There are of course sweeping generalizations, misconceptions and preconceived ideas about anything and everything. As a young EL student I was meeting a group of foreign scientists who came to my home town for a conference in July. Several men emerged from the airplane wearing floor-length fur coats and carrying skis. It was completely understandable, after all, when one hears the word Siberia, the one thing everybody knows is, it is cold! But if you check the climate data you will discover that in fact summer in this vast region exists, with the temperatures rising up to +40C in July.
Can we EL teachers include cultural and country studies into our lessons? Should we do it? This largely depends on the teacher, the students’ needs, and of course on the curriculum. I know from my own experience that we can, not exactly teach, but share the information, tell our classes about the customs and traditions, the cultural heritage of a country whose language they are studying. In order to teach, to achieve success, our listeners need to have the desire to learn. We should help them understand that while it is very useful to know the basics about the new surroundings, it does not mean that they have to abandon their own cultural traditions. It is better to learn the behavioral norms, the cultural mores, than to feel like the proverbial elephant in a pottery shop.
How can we integrate cultural studies into a lesson? It rather depends on the class or students we get. For many newcomers for instance our very appearance may be quite a cultural shock. Most teachers are women. We are used to our freedom; we do not cover our heads and faces in public; we feel equal to our male colleagues. All this may come as a shock to those who are unprepared for our way of life. Maybe we should consult the educational authorities and the school administration about the issue, if it is present, and work out some common strategies. Even if the students knew about the cultural differences they still may come as a shock when actually seen for the first time. In summer, when it is very hot, the locals in my home town, especially the young people, walk around in shorts, crop tops or T-shirts and flip-flops. Visitors and international students from Asia and Africa often stop and simply stare at them. A good orientation course helps to avoid possible conflicts, both the locals and the visitors accept the differences. Young women running to the beach in the suitable attire and women from other countries in their flowing long robes, their heads always covered, walk the streets freely. I believe that being well informed plays a large role in the situation. When we include any cultural theme into our lessons, what we teach in effect is mutual respect.
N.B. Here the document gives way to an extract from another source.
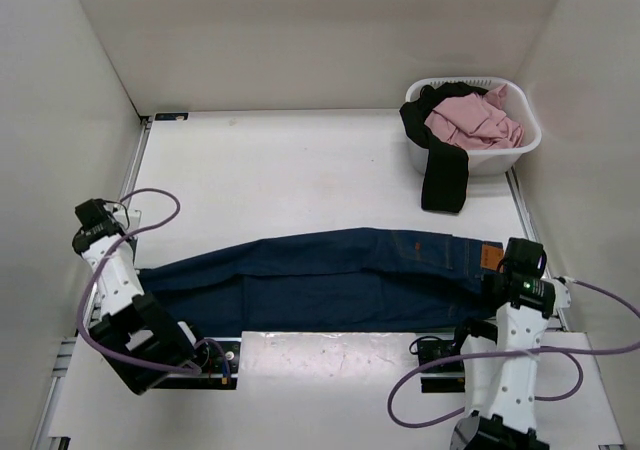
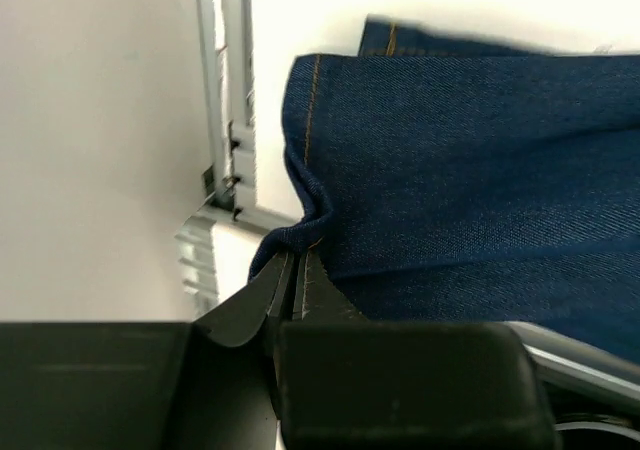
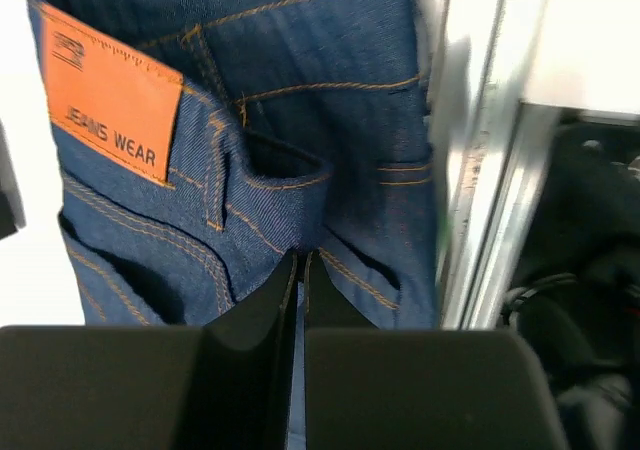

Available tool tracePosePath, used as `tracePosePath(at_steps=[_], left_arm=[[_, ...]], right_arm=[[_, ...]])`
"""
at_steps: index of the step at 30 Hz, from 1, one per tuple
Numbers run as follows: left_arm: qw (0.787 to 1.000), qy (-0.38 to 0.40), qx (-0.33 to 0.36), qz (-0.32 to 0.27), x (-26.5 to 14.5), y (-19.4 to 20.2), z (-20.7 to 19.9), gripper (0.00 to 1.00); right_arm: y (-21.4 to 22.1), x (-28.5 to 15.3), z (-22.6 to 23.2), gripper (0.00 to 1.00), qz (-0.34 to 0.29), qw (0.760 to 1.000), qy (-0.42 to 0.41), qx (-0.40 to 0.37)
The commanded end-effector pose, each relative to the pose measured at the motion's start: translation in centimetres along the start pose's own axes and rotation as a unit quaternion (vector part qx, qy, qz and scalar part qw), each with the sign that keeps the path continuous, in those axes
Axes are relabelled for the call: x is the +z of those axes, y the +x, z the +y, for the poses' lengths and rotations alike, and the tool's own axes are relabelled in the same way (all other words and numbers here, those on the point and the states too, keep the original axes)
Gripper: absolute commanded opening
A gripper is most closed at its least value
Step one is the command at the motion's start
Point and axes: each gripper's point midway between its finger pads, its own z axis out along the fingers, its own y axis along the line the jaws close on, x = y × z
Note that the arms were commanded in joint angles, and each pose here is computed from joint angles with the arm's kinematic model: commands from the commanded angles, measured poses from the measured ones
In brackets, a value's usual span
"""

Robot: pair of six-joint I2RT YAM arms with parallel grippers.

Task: Fold and stack the trousers
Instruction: Fold the trousers

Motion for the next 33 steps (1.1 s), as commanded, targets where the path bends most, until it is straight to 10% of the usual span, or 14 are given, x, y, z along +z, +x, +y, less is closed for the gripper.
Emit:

My generation grew up in the decades when religion was not forbidden but rather pushed into the corner. Old people would go to church regularly, the younger ones not often, or not at all. But we had a course on the history of religions at the university, which gave us an opportunity to learn about the various religions of the world, the holidays, the customs and traditions. I knew who the members of that Holy Family were since an early age. We studied the history of Christianity and its branches, the history of Buddhism and Islam. There was an understanding of the humanity’s beliefs – and respect. All the rest came from individual interests. I always loved the renaissance and studied it at length; I also loved “One Thousand and One Nights” since my childhood and learned a lot about the countries and traditions thanks to that. Actually it helps me to this day. If we are lucky enough to have had a good teacher, we learn the most valuable lesson of all from them. They may teach us, not a collection of facts, but the main principle of continuous learning.
Thanks to my own EL teacher I spend some time before any trip surfing, memorizing some facts about the culture, and a few key phrases. Today, thanks to the enormous opportunities ICT gives us, we can learn while traveling, using Google translator and any search engine to check our knowledge and to learn something new or old, but previously unknown to us. An educated person today is one who knows how and where to find the necessary information.
Nina MK, Ph.D.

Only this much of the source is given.